YOUR TASK: Omit every picture. Return all other data as it stands.

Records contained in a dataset
==============================
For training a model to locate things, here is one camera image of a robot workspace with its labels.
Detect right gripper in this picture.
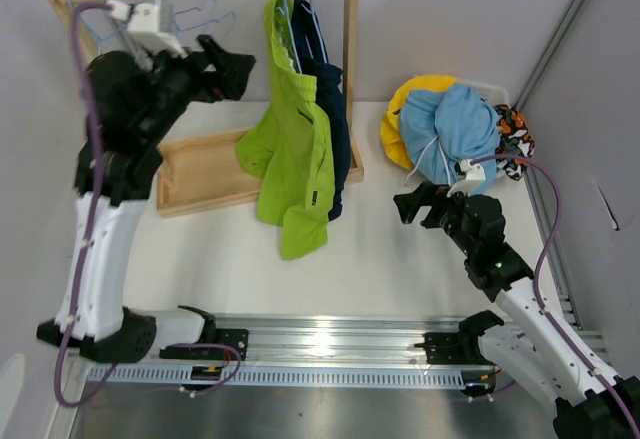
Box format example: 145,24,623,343
393,182,476,258

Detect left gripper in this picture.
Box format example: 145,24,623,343
142,33,257,142

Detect blue hanger of light-blue shorts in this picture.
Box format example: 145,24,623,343
161,0,237,40

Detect yellow shorts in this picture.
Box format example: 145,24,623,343
380,75,457,170

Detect navy blue shorts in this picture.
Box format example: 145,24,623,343
291,0,351,221

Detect light blue shorts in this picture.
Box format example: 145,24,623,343
399,84,500,194

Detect lime green shorts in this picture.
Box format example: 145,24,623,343
235,0,334,260

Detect orange camouflage shorts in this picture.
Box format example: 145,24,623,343
494,104,535,181

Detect blue hanger of camouflage shorts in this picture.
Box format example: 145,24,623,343
80,10,135,56

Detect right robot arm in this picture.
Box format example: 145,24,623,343
393,181,639,438

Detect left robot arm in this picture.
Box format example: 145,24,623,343
36,34,256,364

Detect wooden clothes rack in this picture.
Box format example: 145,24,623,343
48,0,358,217

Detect white plastic basket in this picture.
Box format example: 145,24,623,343
457,78,510,106

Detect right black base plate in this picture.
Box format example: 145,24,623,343
413,310,505,366

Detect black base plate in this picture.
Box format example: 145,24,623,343
413,310,505,366
159,328,249,362

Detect aluminium mounting rail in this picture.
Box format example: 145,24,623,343
216,314,461,370

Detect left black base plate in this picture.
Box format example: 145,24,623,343
159,328,249,362

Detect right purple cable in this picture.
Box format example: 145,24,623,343
469,153,640,439

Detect purple cable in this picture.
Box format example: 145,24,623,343
53,1,119,408
469,153,640,439

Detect white slotted cable duct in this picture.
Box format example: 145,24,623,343
109,364,493,390

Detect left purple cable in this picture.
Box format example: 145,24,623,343
53,1,119,408

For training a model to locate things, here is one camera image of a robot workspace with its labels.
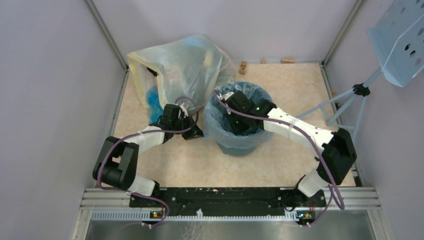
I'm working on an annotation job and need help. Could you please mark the white toothed rail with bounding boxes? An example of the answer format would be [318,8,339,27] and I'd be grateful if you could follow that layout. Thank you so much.
[90,210,299,222]

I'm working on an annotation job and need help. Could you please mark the plain wooden cube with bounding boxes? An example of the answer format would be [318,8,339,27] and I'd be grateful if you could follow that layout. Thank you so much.
[240,60,247,69]

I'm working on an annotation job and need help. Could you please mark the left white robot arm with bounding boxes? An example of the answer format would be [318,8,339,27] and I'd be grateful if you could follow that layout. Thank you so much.
[92,103,201,207]

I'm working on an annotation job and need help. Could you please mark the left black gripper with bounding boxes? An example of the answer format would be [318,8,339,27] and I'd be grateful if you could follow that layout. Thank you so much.
[172,113,206,140]

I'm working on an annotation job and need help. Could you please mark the thin blue plastic trash bag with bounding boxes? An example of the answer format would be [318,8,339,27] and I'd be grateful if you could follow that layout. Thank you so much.
[203,81,274,150]

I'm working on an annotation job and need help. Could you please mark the large full translucent bag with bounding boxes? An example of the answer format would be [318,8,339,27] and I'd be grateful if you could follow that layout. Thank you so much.
[127,34,236,123]

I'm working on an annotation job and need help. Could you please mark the teal plastic trash bin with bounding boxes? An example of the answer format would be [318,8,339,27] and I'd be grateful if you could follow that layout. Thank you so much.
[216,82,275,158]

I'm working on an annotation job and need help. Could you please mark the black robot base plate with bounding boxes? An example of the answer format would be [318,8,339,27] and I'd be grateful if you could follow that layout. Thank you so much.
[129,187,327,217]

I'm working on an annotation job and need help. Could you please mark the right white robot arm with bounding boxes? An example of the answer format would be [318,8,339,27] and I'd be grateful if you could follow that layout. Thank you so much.
[215,91,357,206]

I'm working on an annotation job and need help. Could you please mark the long wooden block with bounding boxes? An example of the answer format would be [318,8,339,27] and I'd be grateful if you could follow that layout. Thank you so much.
[280,58,296,64]

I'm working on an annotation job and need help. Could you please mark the wooden letter cube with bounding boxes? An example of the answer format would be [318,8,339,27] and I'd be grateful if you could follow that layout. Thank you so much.
[238,67,247,76]

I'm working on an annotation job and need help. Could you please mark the perforated light blue panel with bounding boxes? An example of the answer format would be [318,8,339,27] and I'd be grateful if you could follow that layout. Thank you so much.
[367,0,424,88]

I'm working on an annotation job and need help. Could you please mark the light blue tripod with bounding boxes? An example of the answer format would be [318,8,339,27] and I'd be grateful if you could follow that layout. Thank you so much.
[297,67,382,142]
==============================
TASK RESPONSE:
For training a model to locate things, here is one camera image of a robot workspace with its labels.
Detect right gripper in this picture.
Box format example: 145,24,623,343
393,182,476,258

Detect left gripper in this picture.
Box format example: 145,24,623,343
142,33,257,142

Detect blue hanger of light-blue shorts in this picture.
Box format example: 145,24,623,343
161,0,237,40

Detect yellow shorts in this picture.
Box format example: 145,24,623,343
380,75,457,170

Detect navy blue shorts in this picture.
Box format example: 145,24,623,343
291,0,351,221

Detect light blue shorts in this picture.
Box format example: 145,24,623,343
399,84,500,194

Detect lime green shorts in this picture.
Box format example: 145,24,623,343
235,0,334,260

Detect orange camouflage shorts in this picture.
Box format example: 145,24,623,343
494,104,535,181

Detect blue hanger of camouflage shorts in this picture.
Box format example: 145,24,623,343
80,10,135,56

Detect right robot arm in this picture.
Box format example: 145,24,623,343
393,181,639,438

Detect left robot arm in this picture.
Box format example: 145,24,623,343
36,34,256,364

Detect wooden clothes rack in this picture.
Box format example: 145,24,623,343
48,0,358,217

Detect white plastic basket in this picture.
Box format example: 145,24,623,343
457,78,510,106

Detect right black base plate in this picture.
Box format example: 145,24,623,343
413,310,505,366

Detect black base plate in this picture.
Box format example: 145,24,623,343
413,310,505,366
159,328,249,362

Detect aluminium mounting rail in this picture.
Box format example: 145,24,623,343
216,314,461,370

Detect left black base plate in this picture.
Box format example: 145,24,623,343
159,328,249,362

Detect right purple cable in this picture.
Box format example: 145,24,623,343
469,153,640,439

Detect purple cable in this picture.
Box format example: 145,24,623,343
53,1,119,408
469,153,640,439

Detect white slotted cable duct in this picture.
Box format example: 145,24,623,343
109,364,493,390

Detect left purple cable in this picture.
Box format example: 145,24,623,343
53,1,119,408

For training a model to locate things, here is one camera image of a robot workspace with its labels.
I'm working on an annotation job and need help. Could you please mark the white toothed rail with bounding boxes? An example of the answer format would be [318,8,339,27] and I'd be grateful if you could follow that layout. Thank you so much.
[90,210,299,222]

I'm working on an annotation job and need help. Could you please mark the plain wooden cube with bounding boxes? An example of the answer format would be [318,8,339,27] and I'd be grateful if you could follow that layout. Thank you so much.
[240,60,247,69]

I'm working on an annotation job and need help. Could you please mark the left white robot arm with bounding boxes? An example of the answer format would be [318,8,339,27] and I'd be grateful if you could follow that layout. Thank you so much.
[92,103,201,207]

I'm working on an annotation job and need help. Could you please mark the left black gripper with bounding boxes? An example of the answer format would be [318,8,339,27] and I'd be grateful if you could follow that layout. Thank you so much.
[172,113,206,140]

I'm working on an annotation job and need help. Could you please mark the thin blue plastic trash bag with bounding boxes? An example of the answer format would be [318,8,339,27] and I'd be grateful if you could follow that layout. Thank you so much.
[203,81,274,150]

I'm working on an annotation job and need help. Could you please mark the large full translucent bag with bounding boxes? An example of the answer format would be [318,8,339,27] and I'd be grateful if you could follow that layout. Thank you so much.
[127,34,236,123]

I'm working on an annotation job and need help. Could you please mark the teal plastic trash bin with bounding boxes? An example of the answer format would be [318,8,339,27] and I'd be grateful if you could follow that layout. Thank you so much.
[216,82,275,158]

I'm working on an annotation job and need help. Could you please mark the black robot base plate with bounding boxes? An example of the answer format would be [318,8,339,27] and I'd be grateful if you could follow that layout. Thank you so much.
[129,187,327,217]

I'm working on an annotation job and need help. Could you please mark the right white robot arm with bounding boxes? An example of the answer format would be [318,8,339,27] and I'd be grateful if you could follow that layout. Thank you so much.
[215,91,357,206]

I'm working on an annotation job and need help. Could you please mark the long wooden block with bounding boxes? An example of the answer format would be [318,8,339,27] and I'd be grateful if you could follow that layout. Thank you so much.
[280,58,296,64]

I'm working on an annotation job and need help. Could you please mark the wooden letter cube with bounding boxes? An example of the answer format would be [318,8,339,27] and I'd be grateful if you could follow that layout. Thank you so much.
[238,67,247,76]

I'm working on an annotation job and need help. Could you please mark the perforated light blue panel with bounding boxes? An example of the answer format would be [318,8,339,27] and I'd be grateful if you could follow that layout. Thank you so much.
[367,0,424,88]

I'm working on an annotation job and need help. Could you please mark the light blue tripod with bounding boxes? An example of the answer format would be [318,8,339,27] and I'd be grateful if you could follow that layout. Thank you so much.
[297,67,382,142]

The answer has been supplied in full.